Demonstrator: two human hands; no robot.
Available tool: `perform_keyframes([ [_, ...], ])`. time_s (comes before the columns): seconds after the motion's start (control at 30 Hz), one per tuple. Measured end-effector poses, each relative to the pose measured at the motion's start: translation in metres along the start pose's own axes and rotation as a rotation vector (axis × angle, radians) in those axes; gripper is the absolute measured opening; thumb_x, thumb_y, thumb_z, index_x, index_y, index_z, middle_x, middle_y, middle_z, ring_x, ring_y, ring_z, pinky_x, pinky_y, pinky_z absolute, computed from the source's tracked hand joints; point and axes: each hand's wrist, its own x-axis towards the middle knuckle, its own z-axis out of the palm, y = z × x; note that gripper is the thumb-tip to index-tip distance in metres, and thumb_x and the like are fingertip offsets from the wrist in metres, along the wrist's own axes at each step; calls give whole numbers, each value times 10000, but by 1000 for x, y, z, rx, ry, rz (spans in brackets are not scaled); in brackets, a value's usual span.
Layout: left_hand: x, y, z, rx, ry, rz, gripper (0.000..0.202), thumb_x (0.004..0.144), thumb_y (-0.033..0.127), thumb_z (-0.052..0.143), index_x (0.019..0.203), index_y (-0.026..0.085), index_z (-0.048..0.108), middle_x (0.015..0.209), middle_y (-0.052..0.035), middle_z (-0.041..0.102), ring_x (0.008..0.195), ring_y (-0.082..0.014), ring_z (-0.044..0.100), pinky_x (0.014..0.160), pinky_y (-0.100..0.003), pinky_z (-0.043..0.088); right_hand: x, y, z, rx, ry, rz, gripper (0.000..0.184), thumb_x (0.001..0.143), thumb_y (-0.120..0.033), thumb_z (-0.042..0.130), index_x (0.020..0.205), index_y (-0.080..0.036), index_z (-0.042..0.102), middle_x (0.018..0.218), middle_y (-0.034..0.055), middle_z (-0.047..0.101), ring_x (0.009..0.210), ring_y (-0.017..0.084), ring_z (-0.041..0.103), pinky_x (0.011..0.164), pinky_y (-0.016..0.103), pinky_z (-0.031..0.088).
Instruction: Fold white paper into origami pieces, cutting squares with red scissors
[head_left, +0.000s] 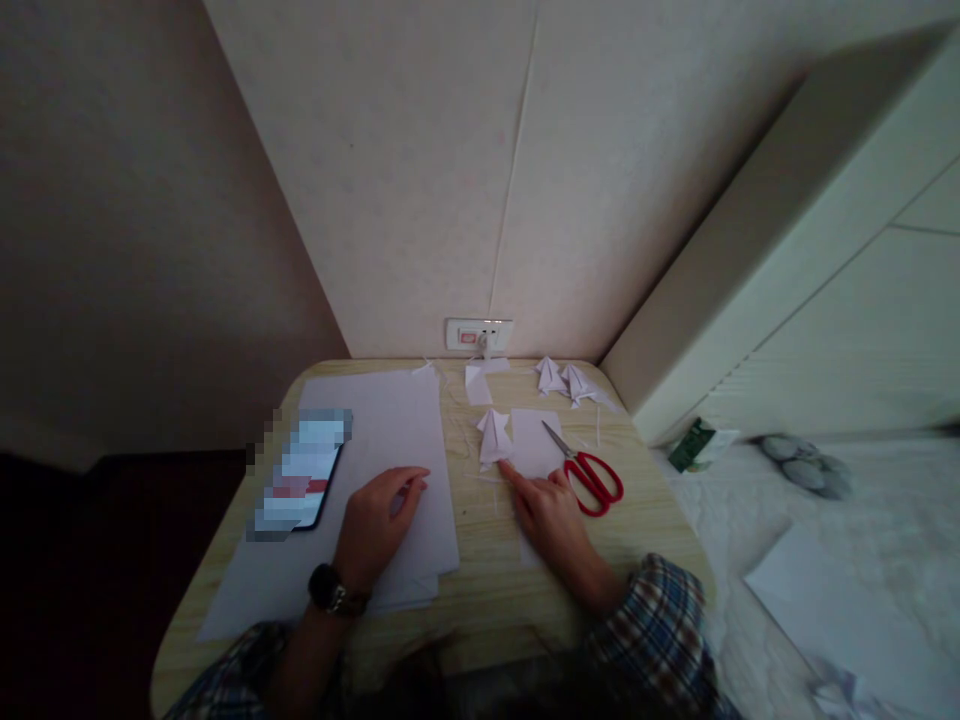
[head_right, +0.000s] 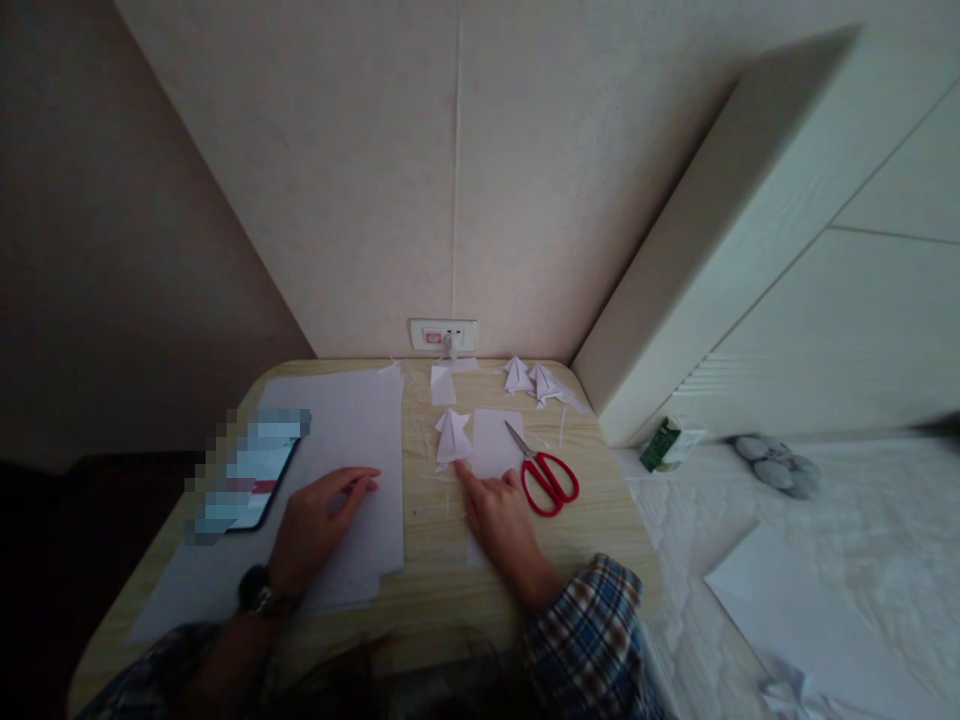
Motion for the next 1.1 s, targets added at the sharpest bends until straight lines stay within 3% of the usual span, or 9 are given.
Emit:
perform_keyframes([
  [0.37, 1, 2, -1, -19, -26, -41, 296, 869, 310, 456, 899, 148, 701, 838, -80, 752, 774, -223, 702, 779, -350, 547, 0, 0, 2, -24, -26, 31, 420, 893, -110, 437, 1289, -186, 554, 802, 47, 748, 720, 173, 668, 807, 320, 336],
  [0.6, 1, 0, 1, -28, -21, -34, 296, 869, 304, 452, 897, 146, 701, 820, -78, 745, 758, -218, 697, 750, -352, 549, 4, -5, -3, -62, -59, 28, 525, 896, -117, 416, 1419, -167, 406, 776, 46, 749, 692, 166, 667, 811, 311, 331],
  [1.1, 0, -2, 3, -32, -31, -29, 253, 876, 280, 469, 902, 167, 694, 829, -60, 733, 779, -204, 683, 756, -336, 534, 15, -11, -3, -122, -132, 56, 537, 904, -138, 406, 1439, -159, 372, 769, 62, 756, 675, 180, 678, 787, 322, 333],
])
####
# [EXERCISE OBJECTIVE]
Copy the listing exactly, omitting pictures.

# [EXERCISE OUTPUT]
Demonstrator: two human hands; no robot.
Available tool: `perform_keyframes([ [_, ...], ])`. time_s (comes before the columns): seconds after the motion's start (control at 30 Hz), one per tuple. Measured end-effector poses, each relative to the pose measured at the motion's start: translation in metres along the start pose's own axes and rotation as a rotation vector (axis × angle, radians) in those axes; gripper is the absolute measured opening; thumb_x, thumb_y, thumb_z, index_x, index_y, index_z, middle_x, middle_y, middle_z, ring_x, ring_y, ring_z, pinky_x, pinky_y, pinky_z absolute, computed from the source's tracked hand joints; point and axes: each hand's wrist, its own x-axis towards the middle knuckle, its own z-axis out of the palm, y = z × x; note that gripper is the thumb-tip to index-tip distance in metres, and thumb_x and the like are fingertip offsets from the wrist in metres, along the wrist's own axes at each step; calls give whole numbers, each value times 10000, but by 1000 for x, y, z, rx, ry, rz (spans in brackets are not scaled); in brackets, a value's usual span.
Layout: left_hand: x, y, z, rx, ry, rz, gripper (0.000..0.202), thumb_x (0.004..0.144), thumb_y (-0.033..0.127), thumb_z (-0.052..0.143), index_x (0.019..0.203), index_y (-0.026..0.085), index_z (-0.048..0.108), middle_x (0.015..0.209), middle_y (-0.052..0.035), middle_z (-0.041..0.102), ring_x (0.008..0.195), ring_y (-0.082..0.014), ring_z (-0.044..0.100), pinky_x (0.014..0.160), pinky_y (-0.100..0.003), pinky_z (-0.043..0.088); right_hand: x, y, z, rx, ry, rz, gripper (0.000..0.184), thumb_x (0.001..0.143), thumb_y (-0.120..0.033), thumb_z (-0.042..0.130), index_x (0.020..0.205), index_y (-0.080..0.036), index_z (-0.042..0.102), middle_x (0.018..0.218), middle_y (-0.034..0.055), middle_z (-0.047..0.101), ring_x (0.009..0.210), ring_y (-0.017..0.084), ring_z (-0.041..0.103), pinky_x (0.011..0.164), pinky_y (-0.016..0.103), pinky_z (-0.031..0.088).
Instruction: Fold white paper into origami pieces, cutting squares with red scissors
[head_left, +0.000s] 
[head_right, +0.000s] 
Motion for the next 1.1 s, targets added at the sharpest bends until straight lines stay within 3% of the usual span, or 9 are given.
Emit:
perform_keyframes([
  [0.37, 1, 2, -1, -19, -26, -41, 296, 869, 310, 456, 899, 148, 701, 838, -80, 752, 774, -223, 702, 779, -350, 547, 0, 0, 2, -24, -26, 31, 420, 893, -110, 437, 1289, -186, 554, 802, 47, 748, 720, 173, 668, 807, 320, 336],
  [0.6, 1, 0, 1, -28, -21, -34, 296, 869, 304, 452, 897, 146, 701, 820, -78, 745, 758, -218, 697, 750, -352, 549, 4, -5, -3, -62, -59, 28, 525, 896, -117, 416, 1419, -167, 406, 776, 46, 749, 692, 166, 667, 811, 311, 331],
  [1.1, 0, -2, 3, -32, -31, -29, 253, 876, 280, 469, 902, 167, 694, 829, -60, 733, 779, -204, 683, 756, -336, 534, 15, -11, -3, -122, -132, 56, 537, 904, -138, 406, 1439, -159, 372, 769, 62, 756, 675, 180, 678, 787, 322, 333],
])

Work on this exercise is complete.